Tremendo, tremendo. E suas pernas... Não pode parar, não é? Tremendo, tremendo...
Senhores, acabaram de testemunhar o aparecimento dos sintomas de histeria. Agora, meus assistentes vão acordar
os pacientes. Eles não vão se lembrar de nada. Servais, recupera os movimentos, mas o tremor vai voltar. Jeanne
vai parar de tremer, mas continuará paralisada. O estado hipnótico é uma simulação. Permite que entendamos,
mas não que curemos.
No Casamento de Freud
SG - Se essa ideias surgiram da mente do paciente, se são um autossugestão após uma experiência traumática ou
através da hipnose ou se são obra do demônio, como diziam antigamente, não tem importância, importante é o
fato de que essas ideias permanecem desconhecidas para o paciente, ou seja, são inconscientes. Fala-se muito no
inconsciente hoje em dia. Até agora tem sido apenas uma abstração filosófica, mas Charcot permitiu que
alcançássemos e tocássemos. Temos de aceitar o fato de que existe pensamento em um âmbito não consciente.
Esses pensamentos inconscientes são o produto de uma mente perturbada ou estão conectados ao trauma através
de uma cadeia lógica cujos elos ainda temos de descobrir?
- Obrigado, Dr. Freud. Creio que reflito o sentimento de meus colegas ao garantir que seu relatório foi apreciado.
No entanto, acho que não ouvimos nada que seja particularmente novo para os médicos vienenses.
Prof Maynert – Vou dizer algumas palavras. Vou discordar do nosso presidente por achar que algumas ideias
expostas são novas e outras são verdadeiras. Mas as que são verdadeiras não são novas, e as novas não são
verdadeiras. É verdade que certos paciente tem desordens nervosas, similares as que já conhecemos. Não é
novidade. Todos sabem que emoções violentas podem afetar o sistema nervoso central. Mas por que falar em
ideias diabólicas e em inconscientes? Somos teólogos ou médicos? Quando o jovem colega se propõe a instruir e
esclarecer seus superiores sobre hipnotismo, ele se esquece de que não está nos dizendo nada de novo.

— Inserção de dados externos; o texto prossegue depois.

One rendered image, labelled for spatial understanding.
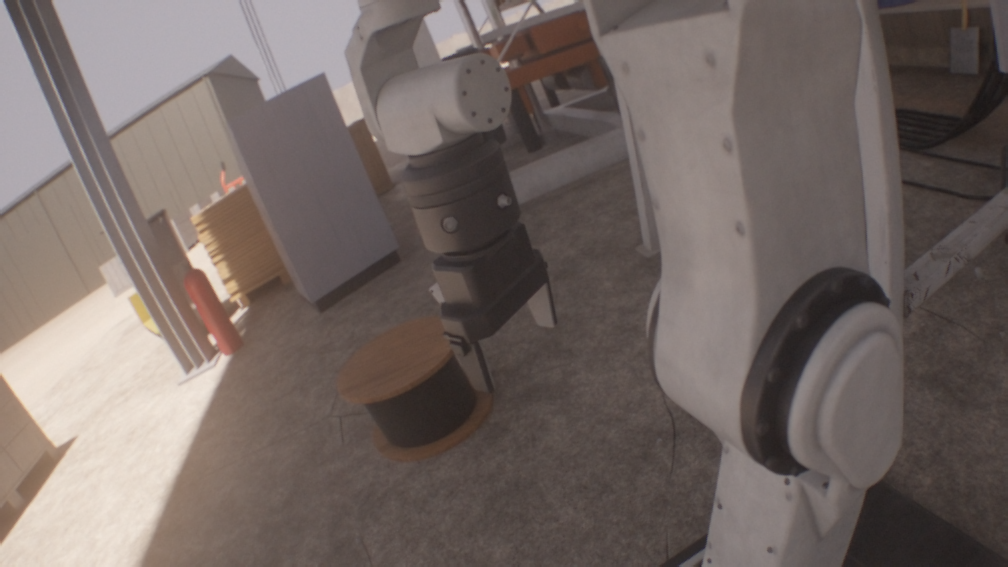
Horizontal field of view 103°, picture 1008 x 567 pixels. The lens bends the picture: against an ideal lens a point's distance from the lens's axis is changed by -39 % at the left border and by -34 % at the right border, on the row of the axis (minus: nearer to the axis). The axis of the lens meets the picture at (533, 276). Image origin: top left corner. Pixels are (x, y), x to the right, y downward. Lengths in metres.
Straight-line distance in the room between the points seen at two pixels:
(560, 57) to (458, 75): 3.32
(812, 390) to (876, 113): 0.78
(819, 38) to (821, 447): 0.24
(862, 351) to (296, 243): 2.94
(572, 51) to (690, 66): 3.48
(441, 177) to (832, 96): 0.30
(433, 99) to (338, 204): 2.72
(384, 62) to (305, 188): 2.61
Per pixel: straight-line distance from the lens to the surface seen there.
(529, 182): 3.31
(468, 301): 0.51
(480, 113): 0.45
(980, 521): 1.09
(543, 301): 0.60
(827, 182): 0.35
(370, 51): 0.49
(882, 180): 1.07
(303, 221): 3.11
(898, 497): 0.86
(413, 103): 0.46
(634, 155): 2.06
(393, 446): 1.70
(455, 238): 0.48
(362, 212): 3.19
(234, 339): 3.52
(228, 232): 4.27
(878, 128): 1.05
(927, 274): 1.23
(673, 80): 0.33
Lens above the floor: 0.87
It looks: 22 degrees down
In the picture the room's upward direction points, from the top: 23 degrees counter-clockwise

Infelizmente, o hipnotismo não é um método científico. Pessoalmente considero quem usa o método um doente,
muito mais grave que o que está sendo hipnotizado. Nós, médico vienenses, preferimos deixar a especulação
metafísica para os parisienses e nos ater às lições dos experimentos fisiológicos.
- Quer responder, Sr. Freud?
Obrigado, não.
- Creio que o prof. Maynert expressou a opinião de todos. Com sua permissão encerro a reunião.
Diante da Paciente
Paciente em transe - A água é suja. Parece tão pura, tão limpa, mas está cheia de maldade.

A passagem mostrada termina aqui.